The joint press statement was short on the benefits of the standard except to say that a revamped standard is necessary to protect high definition video streams and Blu-ray movies when copied to and playing from flash memory. It was even shorter on technical detail but gave the impression that much of the collaborative work has been done and will involve the use of identification technology applied to flash memory die.
In this case it is notable that Samsung, Toshiba and SanDisk are three of the leading NAND flash memory producers. Samsung and Toshiba were responsible for 70 percent of branded NAND flash memory chip sales in the third quarter of 2011, according to DRAMexchange.
The other significant vendors – Hynix Semiconductor, Micron Technology Inc. and Intel Corp. – were not part of the announcement.

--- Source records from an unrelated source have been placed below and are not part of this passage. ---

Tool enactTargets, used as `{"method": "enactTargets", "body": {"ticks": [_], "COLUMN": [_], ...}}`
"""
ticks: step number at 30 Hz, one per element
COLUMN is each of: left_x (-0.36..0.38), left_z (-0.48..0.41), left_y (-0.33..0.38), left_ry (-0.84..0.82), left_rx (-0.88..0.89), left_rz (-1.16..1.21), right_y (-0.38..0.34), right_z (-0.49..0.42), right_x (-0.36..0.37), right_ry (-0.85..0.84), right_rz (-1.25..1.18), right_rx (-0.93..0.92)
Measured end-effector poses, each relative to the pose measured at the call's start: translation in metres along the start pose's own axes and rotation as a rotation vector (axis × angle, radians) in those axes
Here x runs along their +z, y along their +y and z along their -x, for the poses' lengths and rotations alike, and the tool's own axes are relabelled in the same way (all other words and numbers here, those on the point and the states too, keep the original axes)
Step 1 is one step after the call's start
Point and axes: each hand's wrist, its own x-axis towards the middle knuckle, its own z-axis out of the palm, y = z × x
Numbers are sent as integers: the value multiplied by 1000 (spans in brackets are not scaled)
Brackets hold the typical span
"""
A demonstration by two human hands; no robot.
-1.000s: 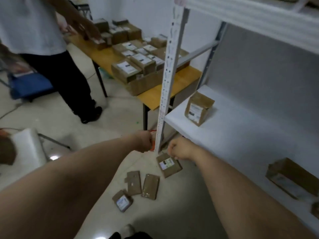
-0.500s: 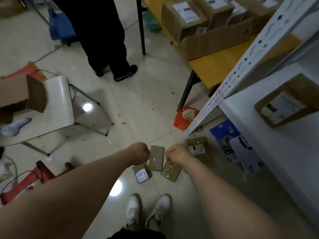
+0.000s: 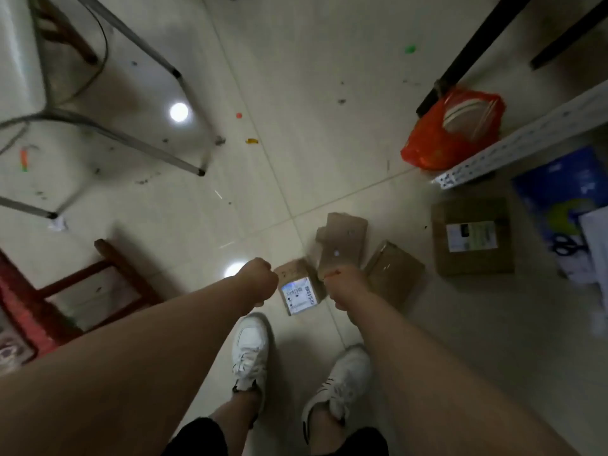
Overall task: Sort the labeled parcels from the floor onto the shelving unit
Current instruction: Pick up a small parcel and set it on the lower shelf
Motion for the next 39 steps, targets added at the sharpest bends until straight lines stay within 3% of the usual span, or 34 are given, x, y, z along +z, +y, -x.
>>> {"method": "enactTargets", "body": {"ticks": [4,8,12,15,18,23,25,28,33,35,39], "left_x": [27,46,56,56,36,-8,-25,-54,-99,-112,-155], "left_z": [-79,-140,-153,-136,-91,22,79,168,317,358,459], "left_y": [-21,-33,-27,-20,-7,42,67,104,150,160,183], "left_ry": [39,13,-85,-57,17,-264,-269,-185,172,210,-35], "left_rx": [-94,-173,-167,-122,22,269,399,537,831,925,1004], "left_rz": [124,279,249,293,300,340,266,129,-299,-358,-139], "right_y": [15,23,25,18,2,-31,-48,-83,-144,-160,-179], "right_z": [-77,-131,-142,-117,-72,35,82,162,309,351,454], "right_x": [35,58,71,64,39,-31,-63,-112,-177,-195,-241], "right_ry": [-15,-115,-157,-153,-112,-79,-63,-25,46,75,110], "right_rz": [34,-108,-256,-375,-498,-639,-756,-775,-706,-673,-715], "right_rx": [28,69,128,131,117,116,84,21,-201,-283,-440]}}
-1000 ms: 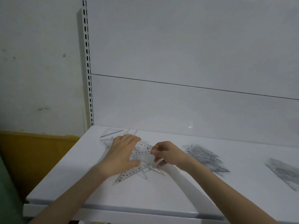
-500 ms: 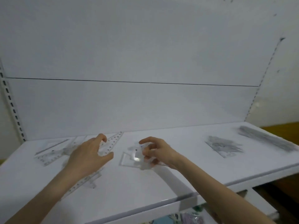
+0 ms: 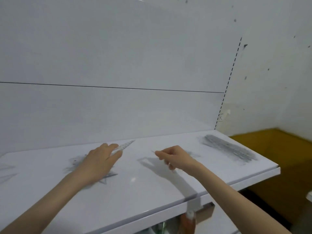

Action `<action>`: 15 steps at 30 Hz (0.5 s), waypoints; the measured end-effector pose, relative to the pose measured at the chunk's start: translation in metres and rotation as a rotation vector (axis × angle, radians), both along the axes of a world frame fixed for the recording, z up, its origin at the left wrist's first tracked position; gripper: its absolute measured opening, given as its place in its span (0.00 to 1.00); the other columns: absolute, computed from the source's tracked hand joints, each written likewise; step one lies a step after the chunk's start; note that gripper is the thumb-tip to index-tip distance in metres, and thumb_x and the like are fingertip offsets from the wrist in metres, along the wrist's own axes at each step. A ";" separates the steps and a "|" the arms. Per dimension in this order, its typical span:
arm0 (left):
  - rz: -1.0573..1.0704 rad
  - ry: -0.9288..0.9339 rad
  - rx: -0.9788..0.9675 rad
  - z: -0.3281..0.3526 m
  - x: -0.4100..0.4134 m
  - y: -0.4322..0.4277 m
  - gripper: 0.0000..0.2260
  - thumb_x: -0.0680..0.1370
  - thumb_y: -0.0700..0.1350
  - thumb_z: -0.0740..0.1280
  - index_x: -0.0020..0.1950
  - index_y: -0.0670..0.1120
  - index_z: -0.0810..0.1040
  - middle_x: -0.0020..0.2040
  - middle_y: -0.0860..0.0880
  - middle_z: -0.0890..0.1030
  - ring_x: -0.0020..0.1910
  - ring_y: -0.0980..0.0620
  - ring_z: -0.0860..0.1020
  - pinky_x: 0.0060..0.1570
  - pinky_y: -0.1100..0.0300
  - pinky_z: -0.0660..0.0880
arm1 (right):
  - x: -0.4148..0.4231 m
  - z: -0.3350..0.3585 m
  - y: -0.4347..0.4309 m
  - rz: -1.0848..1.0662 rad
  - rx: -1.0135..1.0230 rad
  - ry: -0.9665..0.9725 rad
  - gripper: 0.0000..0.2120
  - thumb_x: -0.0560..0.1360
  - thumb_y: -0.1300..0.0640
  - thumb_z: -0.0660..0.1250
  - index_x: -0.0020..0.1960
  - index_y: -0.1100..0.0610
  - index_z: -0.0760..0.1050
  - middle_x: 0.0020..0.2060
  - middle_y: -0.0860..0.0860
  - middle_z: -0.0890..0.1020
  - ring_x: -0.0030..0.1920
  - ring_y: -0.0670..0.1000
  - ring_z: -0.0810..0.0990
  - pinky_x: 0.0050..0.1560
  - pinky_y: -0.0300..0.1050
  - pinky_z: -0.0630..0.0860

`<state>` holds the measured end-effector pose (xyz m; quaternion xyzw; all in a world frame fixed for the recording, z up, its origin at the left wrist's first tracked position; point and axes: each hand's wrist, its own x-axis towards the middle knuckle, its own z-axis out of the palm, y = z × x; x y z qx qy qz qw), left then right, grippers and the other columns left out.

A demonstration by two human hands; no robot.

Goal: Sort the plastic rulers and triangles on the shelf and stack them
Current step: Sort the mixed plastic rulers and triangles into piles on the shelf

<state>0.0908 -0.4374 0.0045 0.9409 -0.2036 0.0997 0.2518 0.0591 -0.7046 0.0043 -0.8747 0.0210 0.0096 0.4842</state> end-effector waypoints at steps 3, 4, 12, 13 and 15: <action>0.043 0.009 -0.009 -0.004 0.001 -0.048 0.27 0.73 0.65 0.55 0.66 0.52 0.71 0.47 0.53 0.73 0.52 0.48 0.74 0.48 0.57 0.66 | 0.007 -0.012 -0.066 -0.106 -0.235 -0.162 0.18 0.74 0.46 0.69 0.53 0.60 0.81 0.34 0.45 0.79 0.27 0.40 0.74 0.34 0.30 0.68; 0.064 0.009 -0.026 -0.005 -0.001 -0.060 0.22 0.75 0.61 0.60 0.66 0.52 0.71 0.46 0.53 0.73 0.50 0.49 0.74 0.47 0.57 0.66 | 0.010 -0.015 -0.082 -0.134 -0.299 -0.198 0.17 0.73 0.45 0.70 0.56 0.56 0.81 0.41 0.44 0.82 0.34 0.37 0.77 0.39 0.30 0.71; 0.211 -0.011 -0.137 -0.015 -0.016 -0.079 0.16 0.70 0.53 0.71 0.53 0.54 0.70 0.38 0.52 0.74 0.37 0.56 0.73 0.36 0.60 0.69 | 0.055 -0.034 -0.104 0.001 -0.426 -0.180 0.19 0.75 0.49 0.68 0.64 0.54 0.77 0.59 0.52 0.80 0.62 0.52 0.75 0.59 0.44 0.69; 0.217 -0.004 -0.135 -0.016 -0.017 -0.078 0.16 0.69 0.53 0.72 0.53 0.55 0.71 0.38 0.52 0.74 0.38 0.56 0.73 0.36 0.61 0.69 | 0.057 -0.035 -0.103 0.022 -0.403 -0.165 0.17 0.75 0.50 0.67 0.62 0.55 0.78 0.58 0.52 0.81 0.60 0.51 0.75 0.58 0.44 0.69; 0.214 -0.002 -0.126 -0.016 -0.018 -0.080 0.16 0.68 0.54 0.72 0.52 0.55 0.72 0.39 0.52 0.74 0.38 0.56 0.73 0.36 0.61 0.69 | 0.057 -0.037 -0.105 0.077 -0.357 -0.195 0.10 0.76 0.53 0.65 0.48 0.59 0.81 0.46 0.52 0.81 0.49 0.51 0.76 0.53 0.47 0.70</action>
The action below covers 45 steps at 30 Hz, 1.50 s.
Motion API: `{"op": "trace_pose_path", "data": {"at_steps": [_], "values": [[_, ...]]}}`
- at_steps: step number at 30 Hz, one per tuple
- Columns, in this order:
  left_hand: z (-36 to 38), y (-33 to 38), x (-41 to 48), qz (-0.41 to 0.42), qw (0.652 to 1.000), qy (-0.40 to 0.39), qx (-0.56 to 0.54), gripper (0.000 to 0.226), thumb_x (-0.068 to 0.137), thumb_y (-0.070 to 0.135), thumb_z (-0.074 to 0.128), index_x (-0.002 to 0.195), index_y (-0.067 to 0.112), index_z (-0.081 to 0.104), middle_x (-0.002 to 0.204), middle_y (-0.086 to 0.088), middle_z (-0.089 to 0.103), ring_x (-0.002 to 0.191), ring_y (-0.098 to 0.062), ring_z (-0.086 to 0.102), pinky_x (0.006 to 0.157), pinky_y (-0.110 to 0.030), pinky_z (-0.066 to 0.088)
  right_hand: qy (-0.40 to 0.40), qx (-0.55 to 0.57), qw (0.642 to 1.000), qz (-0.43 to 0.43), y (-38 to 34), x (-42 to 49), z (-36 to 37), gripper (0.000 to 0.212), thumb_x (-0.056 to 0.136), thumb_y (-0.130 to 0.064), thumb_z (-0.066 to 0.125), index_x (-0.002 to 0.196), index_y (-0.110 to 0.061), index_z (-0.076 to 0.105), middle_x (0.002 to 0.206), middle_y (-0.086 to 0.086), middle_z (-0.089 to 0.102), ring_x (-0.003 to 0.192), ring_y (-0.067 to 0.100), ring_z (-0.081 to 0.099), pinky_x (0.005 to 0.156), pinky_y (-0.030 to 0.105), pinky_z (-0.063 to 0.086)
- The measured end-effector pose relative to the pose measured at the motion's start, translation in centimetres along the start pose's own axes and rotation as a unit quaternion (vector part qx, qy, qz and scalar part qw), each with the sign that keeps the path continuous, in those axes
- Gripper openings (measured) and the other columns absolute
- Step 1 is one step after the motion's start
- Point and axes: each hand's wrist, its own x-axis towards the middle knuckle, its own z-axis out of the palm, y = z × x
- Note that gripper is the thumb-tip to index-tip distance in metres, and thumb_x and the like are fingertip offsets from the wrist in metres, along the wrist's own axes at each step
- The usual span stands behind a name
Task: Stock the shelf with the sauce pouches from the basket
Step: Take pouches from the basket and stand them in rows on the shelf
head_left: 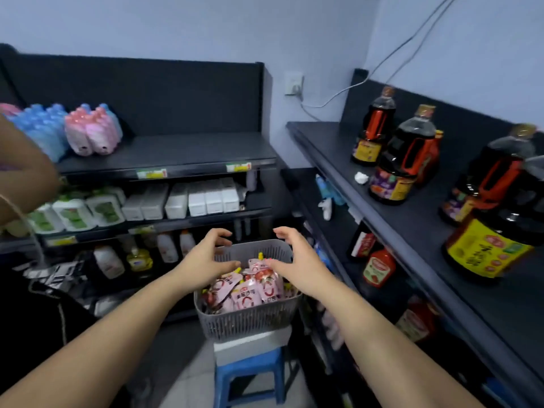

But suppose an ability to play HD and Blu-ray streams in tablet computers and smartphones was totally dependent on a special design of NAND flash memory chip made by Toshiba and Samsung – but not by Hynix or Micron?
Of course the true impact of this standard will not be known until more detail is revealed. The security may be handled in a flash memory controller IC that can pick up unique ID data from the flash memory ICs without requiring specialized design features. And usually any patents involved in market-setting standards are made available to all on reasonable and non-disriminatory terms. Nonetheless a jump-start on a standard can leave the competition scrambling and at a disadvantage for months or even years.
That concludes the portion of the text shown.